*** Opening of Supplied data ***

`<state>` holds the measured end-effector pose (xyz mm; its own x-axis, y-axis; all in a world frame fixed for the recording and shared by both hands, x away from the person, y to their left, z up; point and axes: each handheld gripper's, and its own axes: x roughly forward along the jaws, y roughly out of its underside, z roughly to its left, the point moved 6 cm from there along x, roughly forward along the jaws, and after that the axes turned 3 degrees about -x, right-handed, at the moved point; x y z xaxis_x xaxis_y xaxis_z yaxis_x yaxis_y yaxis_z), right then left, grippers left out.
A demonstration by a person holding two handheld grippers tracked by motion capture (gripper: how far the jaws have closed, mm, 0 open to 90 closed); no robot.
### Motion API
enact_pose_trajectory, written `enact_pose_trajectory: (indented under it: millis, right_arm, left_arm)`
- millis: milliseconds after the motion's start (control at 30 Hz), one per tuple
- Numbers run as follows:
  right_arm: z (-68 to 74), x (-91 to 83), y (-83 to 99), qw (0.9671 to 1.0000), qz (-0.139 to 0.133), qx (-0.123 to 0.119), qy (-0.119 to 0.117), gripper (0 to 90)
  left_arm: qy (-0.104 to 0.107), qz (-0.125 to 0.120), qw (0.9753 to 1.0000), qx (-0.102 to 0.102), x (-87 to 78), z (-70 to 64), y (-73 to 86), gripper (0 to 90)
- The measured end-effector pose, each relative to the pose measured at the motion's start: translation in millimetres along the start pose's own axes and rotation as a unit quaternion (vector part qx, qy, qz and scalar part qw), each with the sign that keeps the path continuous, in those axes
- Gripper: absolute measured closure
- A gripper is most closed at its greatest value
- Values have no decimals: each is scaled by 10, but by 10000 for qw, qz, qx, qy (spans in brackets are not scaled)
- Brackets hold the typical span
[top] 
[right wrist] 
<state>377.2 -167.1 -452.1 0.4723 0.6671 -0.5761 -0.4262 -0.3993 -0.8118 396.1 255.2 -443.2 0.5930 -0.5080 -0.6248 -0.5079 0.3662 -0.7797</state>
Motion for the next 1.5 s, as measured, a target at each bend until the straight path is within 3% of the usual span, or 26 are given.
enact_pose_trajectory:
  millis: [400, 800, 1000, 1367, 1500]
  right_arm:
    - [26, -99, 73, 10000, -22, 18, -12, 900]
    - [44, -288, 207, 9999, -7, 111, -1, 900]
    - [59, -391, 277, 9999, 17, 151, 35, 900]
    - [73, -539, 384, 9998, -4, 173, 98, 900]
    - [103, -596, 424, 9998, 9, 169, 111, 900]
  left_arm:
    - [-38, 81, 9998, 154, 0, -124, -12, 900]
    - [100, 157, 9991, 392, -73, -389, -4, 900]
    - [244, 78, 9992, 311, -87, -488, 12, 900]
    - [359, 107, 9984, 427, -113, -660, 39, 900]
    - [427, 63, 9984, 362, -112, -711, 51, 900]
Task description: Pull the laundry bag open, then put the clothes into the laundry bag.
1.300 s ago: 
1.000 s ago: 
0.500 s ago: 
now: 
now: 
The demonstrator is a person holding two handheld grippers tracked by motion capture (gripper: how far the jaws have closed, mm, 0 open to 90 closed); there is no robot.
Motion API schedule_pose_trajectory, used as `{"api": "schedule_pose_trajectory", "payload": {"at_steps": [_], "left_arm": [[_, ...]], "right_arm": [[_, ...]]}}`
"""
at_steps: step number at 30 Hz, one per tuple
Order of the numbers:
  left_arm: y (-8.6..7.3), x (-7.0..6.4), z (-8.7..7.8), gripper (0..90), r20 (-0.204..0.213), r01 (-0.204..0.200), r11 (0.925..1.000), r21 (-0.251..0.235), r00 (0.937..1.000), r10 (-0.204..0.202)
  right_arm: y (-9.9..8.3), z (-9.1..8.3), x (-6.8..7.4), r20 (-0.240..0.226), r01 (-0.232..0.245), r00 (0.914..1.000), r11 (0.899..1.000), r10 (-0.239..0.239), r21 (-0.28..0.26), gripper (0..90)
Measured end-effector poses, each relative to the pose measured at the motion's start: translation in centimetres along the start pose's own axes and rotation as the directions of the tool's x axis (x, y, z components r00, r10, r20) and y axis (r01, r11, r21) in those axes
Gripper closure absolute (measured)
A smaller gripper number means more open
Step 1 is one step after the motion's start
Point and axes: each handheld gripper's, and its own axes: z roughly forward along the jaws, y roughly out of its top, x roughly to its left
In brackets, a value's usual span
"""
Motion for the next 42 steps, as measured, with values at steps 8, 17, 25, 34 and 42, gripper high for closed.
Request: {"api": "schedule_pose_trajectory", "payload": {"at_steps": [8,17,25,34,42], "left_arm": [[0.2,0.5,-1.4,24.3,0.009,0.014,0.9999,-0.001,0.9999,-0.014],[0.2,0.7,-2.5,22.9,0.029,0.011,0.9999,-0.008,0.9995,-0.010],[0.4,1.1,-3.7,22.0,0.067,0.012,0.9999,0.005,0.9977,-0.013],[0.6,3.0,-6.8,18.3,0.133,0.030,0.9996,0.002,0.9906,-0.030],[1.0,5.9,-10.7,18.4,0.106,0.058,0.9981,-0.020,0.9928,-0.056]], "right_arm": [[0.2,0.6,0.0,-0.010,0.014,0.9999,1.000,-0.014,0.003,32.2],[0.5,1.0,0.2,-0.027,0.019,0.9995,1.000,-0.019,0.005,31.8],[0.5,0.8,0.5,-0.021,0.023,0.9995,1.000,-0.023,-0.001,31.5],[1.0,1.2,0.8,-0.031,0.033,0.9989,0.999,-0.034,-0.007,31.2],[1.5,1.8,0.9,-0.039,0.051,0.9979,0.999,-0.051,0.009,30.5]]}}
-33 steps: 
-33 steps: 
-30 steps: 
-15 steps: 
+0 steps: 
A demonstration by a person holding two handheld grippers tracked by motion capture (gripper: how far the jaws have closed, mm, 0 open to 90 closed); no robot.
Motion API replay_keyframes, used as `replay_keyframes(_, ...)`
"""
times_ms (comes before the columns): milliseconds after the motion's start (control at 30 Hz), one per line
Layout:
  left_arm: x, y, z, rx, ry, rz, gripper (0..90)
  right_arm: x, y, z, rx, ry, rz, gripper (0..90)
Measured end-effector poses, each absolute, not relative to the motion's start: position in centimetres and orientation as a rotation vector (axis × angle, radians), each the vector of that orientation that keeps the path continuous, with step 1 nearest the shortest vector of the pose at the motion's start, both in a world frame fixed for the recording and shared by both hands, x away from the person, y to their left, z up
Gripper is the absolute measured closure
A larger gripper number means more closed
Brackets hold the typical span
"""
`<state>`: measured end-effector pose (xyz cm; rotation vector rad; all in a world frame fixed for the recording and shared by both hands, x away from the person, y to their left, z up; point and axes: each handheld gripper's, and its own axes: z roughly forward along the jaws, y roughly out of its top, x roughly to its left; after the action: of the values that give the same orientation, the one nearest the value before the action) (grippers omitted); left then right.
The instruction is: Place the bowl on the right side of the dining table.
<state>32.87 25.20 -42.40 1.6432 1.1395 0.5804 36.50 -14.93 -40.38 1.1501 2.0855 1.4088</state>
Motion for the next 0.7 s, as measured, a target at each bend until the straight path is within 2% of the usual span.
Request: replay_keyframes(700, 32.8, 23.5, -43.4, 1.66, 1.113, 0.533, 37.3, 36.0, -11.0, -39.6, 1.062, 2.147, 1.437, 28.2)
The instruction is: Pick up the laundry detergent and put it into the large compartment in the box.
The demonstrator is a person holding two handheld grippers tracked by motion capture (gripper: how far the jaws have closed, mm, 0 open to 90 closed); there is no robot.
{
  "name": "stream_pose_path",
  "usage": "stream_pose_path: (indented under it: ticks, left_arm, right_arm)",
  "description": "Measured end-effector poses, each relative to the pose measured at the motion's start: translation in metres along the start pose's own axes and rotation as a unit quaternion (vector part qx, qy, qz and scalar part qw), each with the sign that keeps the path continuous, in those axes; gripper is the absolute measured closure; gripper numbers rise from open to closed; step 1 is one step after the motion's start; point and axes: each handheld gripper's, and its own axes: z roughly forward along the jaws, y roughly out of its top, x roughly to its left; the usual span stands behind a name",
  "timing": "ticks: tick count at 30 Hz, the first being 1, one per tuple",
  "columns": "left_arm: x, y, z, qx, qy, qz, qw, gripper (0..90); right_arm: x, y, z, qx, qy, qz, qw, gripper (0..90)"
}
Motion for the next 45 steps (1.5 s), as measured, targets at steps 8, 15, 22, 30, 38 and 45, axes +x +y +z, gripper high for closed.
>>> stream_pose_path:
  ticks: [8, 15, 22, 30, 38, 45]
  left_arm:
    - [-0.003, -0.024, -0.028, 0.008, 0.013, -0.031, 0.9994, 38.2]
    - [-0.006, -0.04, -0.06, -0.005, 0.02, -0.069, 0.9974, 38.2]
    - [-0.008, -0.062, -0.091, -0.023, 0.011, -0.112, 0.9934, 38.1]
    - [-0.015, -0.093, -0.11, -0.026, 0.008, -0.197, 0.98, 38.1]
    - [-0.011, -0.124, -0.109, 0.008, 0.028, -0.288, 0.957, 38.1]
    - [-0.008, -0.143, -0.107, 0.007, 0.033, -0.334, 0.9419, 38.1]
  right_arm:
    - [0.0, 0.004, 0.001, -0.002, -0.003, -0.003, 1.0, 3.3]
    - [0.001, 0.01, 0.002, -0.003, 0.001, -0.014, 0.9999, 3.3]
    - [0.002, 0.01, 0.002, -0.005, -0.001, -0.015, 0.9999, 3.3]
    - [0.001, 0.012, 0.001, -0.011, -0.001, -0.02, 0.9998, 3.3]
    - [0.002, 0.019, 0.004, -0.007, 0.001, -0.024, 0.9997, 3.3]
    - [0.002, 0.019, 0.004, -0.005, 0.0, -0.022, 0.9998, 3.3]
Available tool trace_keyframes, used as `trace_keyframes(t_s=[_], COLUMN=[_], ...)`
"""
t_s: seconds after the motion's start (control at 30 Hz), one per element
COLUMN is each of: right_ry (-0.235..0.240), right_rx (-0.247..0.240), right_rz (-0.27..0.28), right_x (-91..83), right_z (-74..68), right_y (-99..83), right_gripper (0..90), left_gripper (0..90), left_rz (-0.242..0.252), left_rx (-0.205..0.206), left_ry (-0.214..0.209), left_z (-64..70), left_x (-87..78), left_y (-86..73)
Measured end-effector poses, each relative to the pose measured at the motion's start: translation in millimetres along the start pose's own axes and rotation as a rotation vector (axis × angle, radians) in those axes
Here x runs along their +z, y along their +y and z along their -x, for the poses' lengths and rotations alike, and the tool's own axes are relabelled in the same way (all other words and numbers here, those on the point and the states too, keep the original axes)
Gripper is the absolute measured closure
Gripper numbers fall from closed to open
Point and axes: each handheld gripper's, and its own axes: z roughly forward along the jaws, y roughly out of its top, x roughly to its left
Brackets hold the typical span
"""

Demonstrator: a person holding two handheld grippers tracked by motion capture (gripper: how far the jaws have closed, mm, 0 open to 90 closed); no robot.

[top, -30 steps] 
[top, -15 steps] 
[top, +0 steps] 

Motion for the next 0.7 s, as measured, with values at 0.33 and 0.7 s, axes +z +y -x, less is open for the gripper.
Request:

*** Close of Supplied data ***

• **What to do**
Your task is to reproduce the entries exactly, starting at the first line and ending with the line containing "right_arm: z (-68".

• **Reply**
`<state>` holds the measured end-effector pose (xyz mm; its own x-axis, y-axis; all in a world frame fixed for the recording and shared by both hands, x away from the person, y to their left, z up; point and axes: each handheld gripper's, and its own axes: x roughly forward along the jaws, y roughly out of its underside, z roughly to its left, the point moved 6 cm from there along x, roughly forward along the jaws, and after that the axes turned 3 degrees about -x, right-handed, at the moved point; x y z xaxis_x xaxis_y xaxis_z yaxis_x yaxis_y yaxis_z), right then left, grippers left out.
A demonstration by a person holding two handheld grippers tracked by motion capture (gripper: how far the jaws have closed, mm, 0 open to 90 closed); no robot.
### Motion API
enact_pose_trajectory, written `enact_pose_trajectory: (indented under it: millis, right_arm, left_arm)`
- millis: milliseconds after the motion's start (control at 30 Hz), one per tuple
- Numbers run as follows:
  right_arm: z (-68 to 74), x (-91 to 83), y (-83 to 99), qw (0.9671 to 1.0000), qz (-0.139 to 0.133), qx (-0.123 to 0.119), qy (-0.119 to 0.117), gripper (0 to 90)

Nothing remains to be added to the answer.